Comparative large scale characterization of plant versus mammal proteins reveals similar and idiosyncratic N-α-acetylation features

Abstract

N-terminal modifications play a major role in the fate of proteins in terms of activity, stability, or subcellular compartmentalization. Such modifications remain poorly described and badly characterized in proteomic studies, and only a few comparison studies among organisms have been made available so far. Recent advances in the field now allow the enrichment and selection of N-terminal peptides in the course of proteome-wide mass spectrometry analyses. These targeted approaches unravel as a result the extent and nature of the protein N-terminal modifications. Here, we aimed at studying such modifications in the model plant Arabidopsis thaliana to compare these results with those obtained from a human sample analyzed in parallel. We applied large scale analysis to compile robust conclusions on both data sets. Our data show strong convergence of the characterized modifications especially for protein N-terminal methionine excision, co-translational N-α-acetylation, or N-myristoylation between animal and plant kingdoms. Because of the convergence of both the substrates and the N-α-acetylation machinery, it was possible to identify the N-acetyltransferases involved in such modifications for a small number of model plants.
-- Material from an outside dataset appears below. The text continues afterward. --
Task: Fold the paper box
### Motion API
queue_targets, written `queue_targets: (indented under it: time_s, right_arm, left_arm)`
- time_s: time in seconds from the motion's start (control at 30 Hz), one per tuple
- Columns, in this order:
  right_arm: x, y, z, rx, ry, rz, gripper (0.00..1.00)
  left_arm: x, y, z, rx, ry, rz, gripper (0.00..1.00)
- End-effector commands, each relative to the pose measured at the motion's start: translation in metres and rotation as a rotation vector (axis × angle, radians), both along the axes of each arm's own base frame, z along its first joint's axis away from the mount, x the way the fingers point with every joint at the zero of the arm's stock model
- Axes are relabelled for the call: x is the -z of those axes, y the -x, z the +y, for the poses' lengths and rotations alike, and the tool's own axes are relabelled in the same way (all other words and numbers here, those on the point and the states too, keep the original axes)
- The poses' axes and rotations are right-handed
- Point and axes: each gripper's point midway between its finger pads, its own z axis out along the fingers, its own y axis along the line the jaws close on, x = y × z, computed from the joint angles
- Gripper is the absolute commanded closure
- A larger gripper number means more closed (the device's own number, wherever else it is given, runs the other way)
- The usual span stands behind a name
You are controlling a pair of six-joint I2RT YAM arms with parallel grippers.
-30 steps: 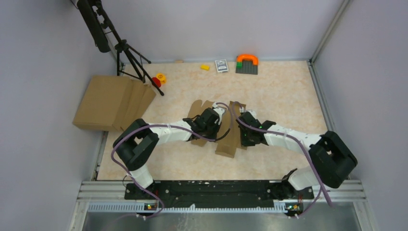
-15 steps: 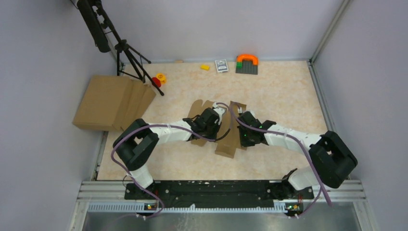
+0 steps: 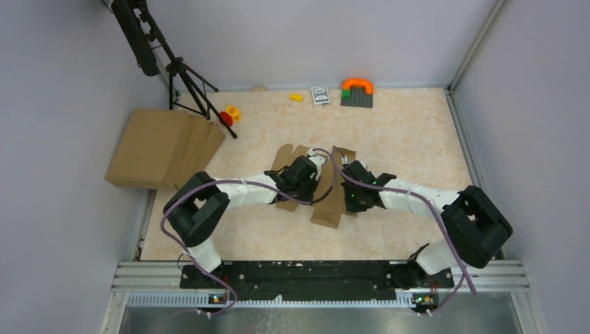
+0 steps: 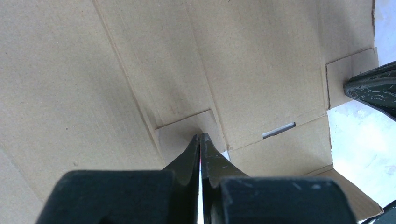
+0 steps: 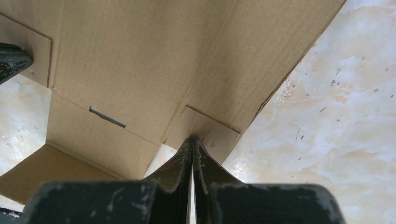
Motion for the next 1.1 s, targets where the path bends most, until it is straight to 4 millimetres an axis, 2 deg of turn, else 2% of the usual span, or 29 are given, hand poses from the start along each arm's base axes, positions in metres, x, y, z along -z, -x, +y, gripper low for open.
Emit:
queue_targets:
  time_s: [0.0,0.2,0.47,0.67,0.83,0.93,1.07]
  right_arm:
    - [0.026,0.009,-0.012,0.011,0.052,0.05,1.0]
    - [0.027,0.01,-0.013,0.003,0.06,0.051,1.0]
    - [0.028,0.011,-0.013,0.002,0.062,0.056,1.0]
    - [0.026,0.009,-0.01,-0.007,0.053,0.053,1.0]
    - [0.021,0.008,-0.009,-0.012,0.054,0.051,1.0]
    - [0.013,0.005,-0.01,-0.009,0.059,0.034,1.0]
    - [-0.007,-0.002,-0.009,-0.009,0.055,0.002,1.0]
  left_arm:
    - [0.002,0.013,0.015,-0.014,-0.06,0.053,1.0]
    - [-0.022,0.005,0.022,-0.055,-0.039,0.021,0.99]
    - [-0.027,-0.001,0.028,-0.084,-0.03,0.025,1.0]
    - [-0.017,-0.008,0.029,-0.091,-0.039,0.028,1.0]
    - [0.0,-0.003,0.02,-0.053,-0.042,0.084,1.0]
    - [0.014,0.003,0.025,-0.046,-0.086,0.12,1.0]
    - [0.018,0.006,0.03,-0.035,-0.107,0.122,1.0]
Finally, a high proportion of nuclear-encoded chloroplast proteins feature post-translational N-α-acetylation of the mature protein after removal of the transit peptide. Unlike animals, plants feature in a dedicated pathway for post-translational acetylation of organelle-targeted proteins. The corresponding machinery is yet to be discovered.

Fig. 1.

Phylogram of the catalytic subunits of the main Nats, i.e. NAA10 (NatA), NAA20 (NatB), NAA30 (NatC), NAA40 (NatD), and NAA50 (NatE), for various species. The orthologous sequences of the human genes were extracted using BLAST searches against D. rerio (DANRO), D. melanogaster (DRONE), P. trichocarpa (POPTR), C. reinhardtii (CHLRE), V. vinifera (VITVI), M. truncatula (MEDTR), and A. thaliana (ARATH) and have been added, as well as the S. solfataricus ortholog of NAA10 and RIMI from E. coli.

Fig. 2.

WebLogo of the N-terminome (sequence at positions 2–6) of A. thaliana translated genes product (TAIR10) (A) and the experimentally characterized NAAed proteins (B) (n = 777). Similar representation have been produced for the human subset of (C) Uniprot/Swiss-Prot protein (human subset) versus (D) experimentally characterized NAAed proteins (n = 648).

Fig. 3.

Sequence logos of the cTP cleavage sites related to the experimentally characterized dNAAed chloroplastic proteins. A, proteins with a single cTP cleavage site (n = 170). B, proteins with multiple cTP cleavage sites (n = 85). Each protein is represented with as many sequences as experimental cleavage sites characterized. C, IceLogo for the comparison of the sequences used in the two previous sequence logos, i.e. single (A) versus multiple (B) cleavage sites. cTP cleavage site occurs between residues −1 and +1.

Fig. 4.

Sequence logo of the cTP cleavage sites related to all experimentally characterized nuclear encoded chloroplastic proteins (n = 255) characterized with dNAA (cTP site position within 20–200) (A), chloroplast inner integral envelope proteins (n = 36) (B), plastid stroma proteins (n = 73) (C), and thylakoid proteins (n = 27) (D). cTP cleavage site occurs between residues −1 and +1.